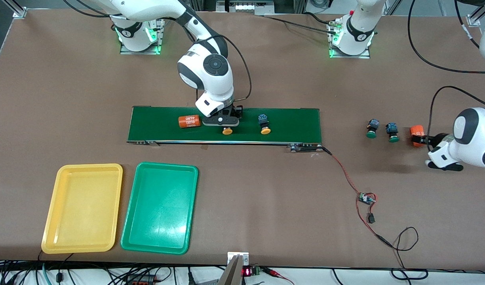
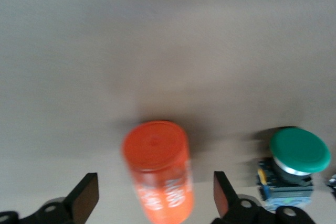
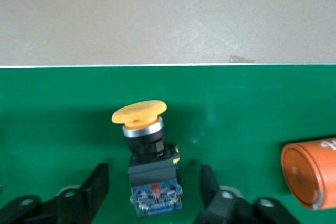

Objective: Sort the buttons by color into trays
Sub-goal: 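Grasp a belt yellow button with the right gripper while the left grasps a cylinder, then drop the yellow button into the yellow tray while the left gripper places the cylinder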

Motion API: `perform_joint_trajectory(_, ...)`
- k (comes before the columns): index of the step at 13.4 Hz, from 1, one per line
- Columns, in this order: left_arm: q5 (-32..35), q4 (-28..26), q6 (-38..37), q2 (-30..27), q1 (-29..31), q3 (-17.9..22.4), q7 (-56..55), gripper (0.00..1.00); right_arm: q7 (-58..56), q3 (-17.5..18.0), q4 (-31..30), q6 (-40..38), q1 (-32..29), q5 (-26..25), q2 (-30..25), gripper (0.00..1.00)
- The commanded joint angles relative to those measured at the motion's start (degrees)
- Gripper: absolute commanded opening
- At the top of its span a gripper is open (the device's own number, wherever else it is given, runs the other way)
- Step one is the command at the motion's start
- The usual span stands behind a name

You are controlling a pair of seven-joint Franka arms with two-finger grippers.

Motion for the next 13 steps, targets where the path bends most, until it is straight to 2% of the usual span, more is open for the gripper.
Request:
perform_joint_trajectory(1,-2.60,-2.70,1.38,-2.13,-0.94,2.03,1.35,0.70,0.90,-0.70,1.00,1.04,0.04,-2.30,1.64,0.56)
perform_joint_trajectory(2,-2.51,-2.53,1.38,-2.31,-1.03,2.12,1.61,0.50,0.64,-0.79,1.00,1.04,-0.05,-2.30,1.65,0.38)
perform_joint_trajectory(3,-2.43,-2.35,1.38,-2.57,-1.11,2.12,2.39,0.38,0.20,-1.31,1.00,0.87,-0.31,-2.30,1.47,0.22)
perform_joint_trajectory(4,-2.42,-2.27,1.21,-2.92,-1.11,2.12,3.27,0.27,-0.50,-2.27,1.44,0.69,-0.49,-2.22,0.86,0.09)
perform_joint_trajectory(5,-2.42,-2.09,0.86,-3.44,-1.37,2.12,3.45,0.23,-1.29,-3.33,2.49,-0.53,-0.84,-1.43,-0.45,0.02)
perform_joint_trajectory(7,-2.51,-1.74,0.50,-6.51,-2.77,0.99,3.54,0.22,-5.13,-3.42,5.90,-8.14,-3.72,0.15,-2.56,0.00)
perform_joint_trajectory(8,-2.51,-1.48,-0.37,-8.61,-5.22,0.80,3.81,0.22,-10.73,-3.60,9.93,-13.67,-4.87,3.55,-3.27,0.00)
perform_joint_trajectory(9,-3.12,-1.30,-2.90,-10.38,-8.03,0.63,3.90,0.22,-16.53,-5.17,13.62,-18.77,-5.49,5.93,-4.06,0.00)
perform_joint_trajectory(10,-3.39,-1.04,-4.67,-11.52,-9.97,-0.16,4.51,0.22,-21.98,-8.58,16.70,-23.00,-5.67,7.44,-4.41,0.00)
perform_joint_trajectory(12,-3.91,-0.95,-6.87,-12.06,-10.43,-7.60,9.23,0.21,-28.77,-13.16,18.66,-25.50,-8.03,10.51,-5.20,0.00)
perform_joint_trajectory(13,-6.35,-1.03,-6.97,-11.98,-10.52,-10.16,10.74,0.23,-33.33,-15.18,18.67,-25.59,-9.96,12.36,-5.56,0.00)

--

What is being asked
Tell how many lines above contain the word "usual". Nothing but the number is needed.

Exercise output
2